Mais une discorde est apparue entre les trois partis gouvernementaux (social-démocrate, shrétien-démocrate et ANO) lorsque les députés ont voulu ajouter plusieurs amendements supplémentaires. Concrètement, il s’agit notamment des modifications apportées par le député social-démocrate Jan Chvojka, qui visent à interdire aux ministres d’être les actionnaires majoritaires d’entreprises et de posséder des médias, ainsi que du projet du législateur Martin Plíšek du parti TOP 09 pour limiter l’accès aux subventions de l’Etat et aux commandes publiques aux sociétés dont 25 % ou plus du capital appartient à un membre du gouvernement.

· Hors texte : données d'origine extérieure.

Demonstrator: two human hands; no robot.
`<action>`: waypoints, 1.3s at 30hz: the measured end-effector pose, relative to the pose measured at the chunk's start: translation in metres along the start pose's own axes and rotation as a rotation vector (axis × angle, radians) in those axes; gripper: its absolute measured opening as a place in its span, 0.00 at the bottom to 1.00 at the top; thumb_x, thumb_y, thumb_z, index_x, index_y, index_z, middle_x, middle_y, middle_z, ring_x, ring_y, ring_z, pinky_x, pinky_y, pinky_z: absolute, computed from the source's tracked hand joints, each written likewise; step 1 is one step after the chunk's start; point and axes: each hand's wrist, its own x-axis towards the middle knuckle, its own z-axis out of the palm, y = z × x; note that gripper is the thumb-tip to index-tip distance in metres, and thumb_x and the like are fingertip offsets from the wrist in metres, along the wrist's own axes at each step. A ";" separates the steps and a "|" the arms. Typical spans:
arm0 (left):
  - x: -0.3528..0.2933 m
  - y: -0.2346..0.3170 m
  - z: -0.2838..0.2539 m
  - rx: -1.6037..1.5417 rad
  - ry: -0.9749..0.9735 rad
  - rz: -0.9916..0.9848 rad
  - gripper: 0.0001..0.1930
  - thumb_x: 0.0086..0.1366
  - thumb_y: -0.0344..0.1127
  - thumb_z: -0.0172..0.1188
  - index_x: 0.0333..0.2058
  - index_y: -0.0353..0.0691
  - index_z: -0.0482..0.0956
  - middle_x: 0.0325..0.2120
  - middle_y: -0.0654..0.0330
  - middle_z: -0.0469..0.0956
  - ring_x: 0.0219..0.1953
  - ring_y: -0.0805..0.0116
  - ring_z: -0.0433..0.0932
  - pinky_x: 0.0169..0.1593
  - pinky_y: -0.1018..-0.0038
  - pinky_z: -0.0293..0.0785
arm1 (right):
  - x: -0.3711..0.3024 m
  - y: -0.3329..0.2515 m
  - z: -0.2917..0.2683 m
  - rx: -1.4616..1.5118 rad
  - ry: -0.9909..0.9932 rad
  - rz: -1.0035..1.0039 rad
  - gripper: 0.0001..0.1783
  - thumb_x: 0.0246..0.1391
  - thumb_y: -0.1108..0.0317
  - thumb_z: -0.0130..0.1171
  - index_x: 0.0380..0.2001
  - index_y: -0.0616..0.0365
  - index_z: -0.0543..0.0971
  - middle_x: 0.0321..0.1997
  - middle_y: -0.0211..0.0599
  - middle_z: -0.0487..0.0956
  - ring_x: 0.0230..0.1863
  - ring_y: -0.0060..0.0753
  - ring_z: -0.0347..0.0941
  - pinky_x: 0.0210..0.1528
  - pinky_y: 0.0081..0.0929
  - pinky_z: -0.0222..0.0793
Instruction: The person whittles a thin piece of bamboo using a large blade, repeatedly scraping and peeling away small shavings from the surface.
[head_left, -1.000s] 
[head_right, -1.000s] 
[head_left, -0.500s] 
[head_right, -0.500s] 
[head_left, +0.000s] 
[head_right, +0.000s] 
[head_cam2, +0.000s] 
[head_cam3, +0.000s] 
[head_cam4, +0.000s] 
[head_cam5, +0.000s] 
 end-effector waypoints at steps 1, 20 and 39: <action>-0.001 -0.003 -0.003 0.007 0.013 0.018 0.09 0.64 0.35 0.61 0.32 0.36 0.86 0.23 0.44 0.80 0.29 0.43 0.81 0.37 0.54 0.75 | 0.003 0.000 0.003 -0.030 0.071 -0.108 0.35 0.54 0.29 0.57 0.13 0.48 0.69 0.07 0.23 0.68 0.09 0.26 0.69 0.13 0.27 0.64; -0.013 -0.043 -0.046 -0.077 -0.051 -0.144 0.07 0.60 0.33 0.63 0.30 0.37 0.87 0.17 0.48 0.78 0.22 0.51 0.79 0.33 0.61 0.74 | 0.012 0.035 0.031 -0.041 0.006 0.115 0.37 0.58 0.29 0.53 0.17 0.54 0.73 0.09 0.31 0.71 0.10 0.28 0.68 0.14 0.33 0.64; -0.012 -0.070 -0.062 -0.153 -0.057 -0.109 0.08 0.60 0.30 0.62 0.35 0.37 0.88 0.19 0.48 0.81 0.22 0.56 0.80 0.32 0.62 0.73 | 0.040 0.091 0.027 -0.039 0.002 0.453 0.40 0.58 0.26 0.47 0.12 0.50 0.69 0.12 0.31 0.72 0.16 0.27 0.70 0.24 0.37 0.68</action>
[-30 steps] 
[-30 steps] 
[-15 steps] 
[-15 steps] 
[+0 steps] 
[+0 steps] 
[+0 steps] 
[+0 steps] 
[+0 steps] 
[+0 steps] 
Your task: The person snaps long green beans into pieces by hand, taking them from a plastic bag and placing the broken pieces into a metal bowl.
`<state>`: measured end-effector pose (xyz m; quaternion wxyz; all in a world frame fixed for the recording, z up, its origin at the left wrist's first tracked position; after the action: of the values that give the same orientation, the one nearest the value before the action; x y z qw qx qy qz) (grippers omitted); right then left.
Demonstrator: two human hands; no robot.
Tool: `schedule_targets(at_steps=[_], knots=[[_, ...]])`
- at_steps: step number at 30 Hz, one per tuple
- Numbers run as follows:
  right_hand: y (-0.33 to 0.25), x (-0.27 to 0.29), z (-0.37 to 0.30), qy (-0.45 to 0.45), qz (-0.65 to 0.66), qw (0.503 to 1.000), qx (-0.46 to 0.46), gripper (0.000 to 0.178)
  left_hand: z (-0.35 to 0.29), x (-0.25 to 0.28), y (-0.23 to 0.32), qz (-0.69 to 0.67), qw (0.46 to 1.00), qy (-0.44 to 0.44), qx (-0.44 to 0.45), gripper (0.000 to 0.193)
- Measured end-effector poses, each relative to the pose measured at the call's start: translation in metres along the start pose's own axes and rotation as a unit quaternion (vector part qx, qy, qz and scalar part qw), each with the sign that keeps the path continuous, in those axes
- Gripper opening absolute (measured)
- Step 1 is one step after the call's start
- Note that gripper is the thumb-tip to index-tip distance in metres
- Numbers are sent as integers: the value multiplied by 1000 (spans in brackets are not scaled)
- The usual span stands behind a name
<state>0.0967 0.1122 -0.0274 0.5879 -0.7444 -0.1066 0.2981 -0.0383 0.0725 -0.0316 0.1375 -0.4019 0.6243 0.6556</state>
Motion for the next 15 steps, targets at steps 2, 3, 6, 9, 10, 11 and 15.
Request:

Si la première modification concernant la participation majoritaire a été rejetée, les deux autres en revanche ont été approuvées ce mercredi, et cela malgré le désaccord du mouvement ANO qui les estime dirigées contre son leader, le ministre des Finances et vice-Premier ministre, Andrej Babiš. Le milliardaire d’origine slovaque est en effet à la tête d’Agrofert, un groupe agroalimentaire qui comprend différentes entreprises participant régulièrement aux appels d’offres, ainsi que de la société de médias Mafra qui regroupe les quotidiens Mladá fronta Dnes et Lidové noviny, la station de radio Impuls ou encore la chaîne de télévision Óčko. Avant le vote final, le président du groupe parlementaire du mouvement ANO, Jaroslav Faltýnek, a indiqué :« Notre opinion a été confirmée par la déclaration du chef du parti ODS, Petr Fiala, sur son compte Twitter. Il a indiqué que ‘La loi relative aux conflits d’intérêts résout avant tout les conflits d’intérêts d’Andrej Babiš. Il n’y a pas de raison d’affirmer le contraire. Une loi visant une seule personne n’est pas idéale, mais elle est toutefois nécessaire.’ Ce principe est donc la raison pour laquelle les députés d’ANO ont décidé de ne pas soutenir la version finale de la loi. »
Bien qu’il ait renoncé à l’idée de se présenter devant la Chambre des députés ce mercredi et de voter sur l’adoption de la loi, parfois désignée comme « lex Babiš», Andrej Babiš a pour sa part constaté :« Il s’agit d’un mauvais exemple sur la manière de dissuader les personnes qui réussissent de faire de la politique à la place de ceux qui sont là depuis vingt ans et ne font que papoter. Bien sûr, le fait que je possède des médias n’est pas idéal et j’en suis désolé. Mais d’un autre côté, on voit des médias qui ont différentes influences… »
Les autres partis considèrent, eux, ces changements d’un bon œil. Pas moins de135 des183 députés ayant voté se sont prononcés en faveur de la loi. C’est le cas aussi du Premier ministre, Bohuslav Sobotka, qui s’est félicité de son adoption sur son compte Twitter. Le député du parti d’opposition ODS, Zbyněk Stanjura, a ajouté :
« Ce projet de loi n’empêche pas les chefs d’entreprise de participer à la politique. La seule restriction que cela apporte est que dans ce cas, les membres du gouvernement n’auront plus accès aux finances publiques et ne pourront plus posséder de médias. Il ne s’agit pas nullement d’une limitation de l’entrée des personnes riches dans la politique. »La loi, qui introduit également l’obligation pour tous les politiciens de déclarer leur patrimoine lors de leur prise de fonctions, sera prochainement examinée par le Sénat. Selon Jaroslav Faltýnek, du mouvement ANO, son éventuelle adoption définitive pourrait néanmoins encore faire l’objet de plaintes auprès de la Cour constitutionnelle.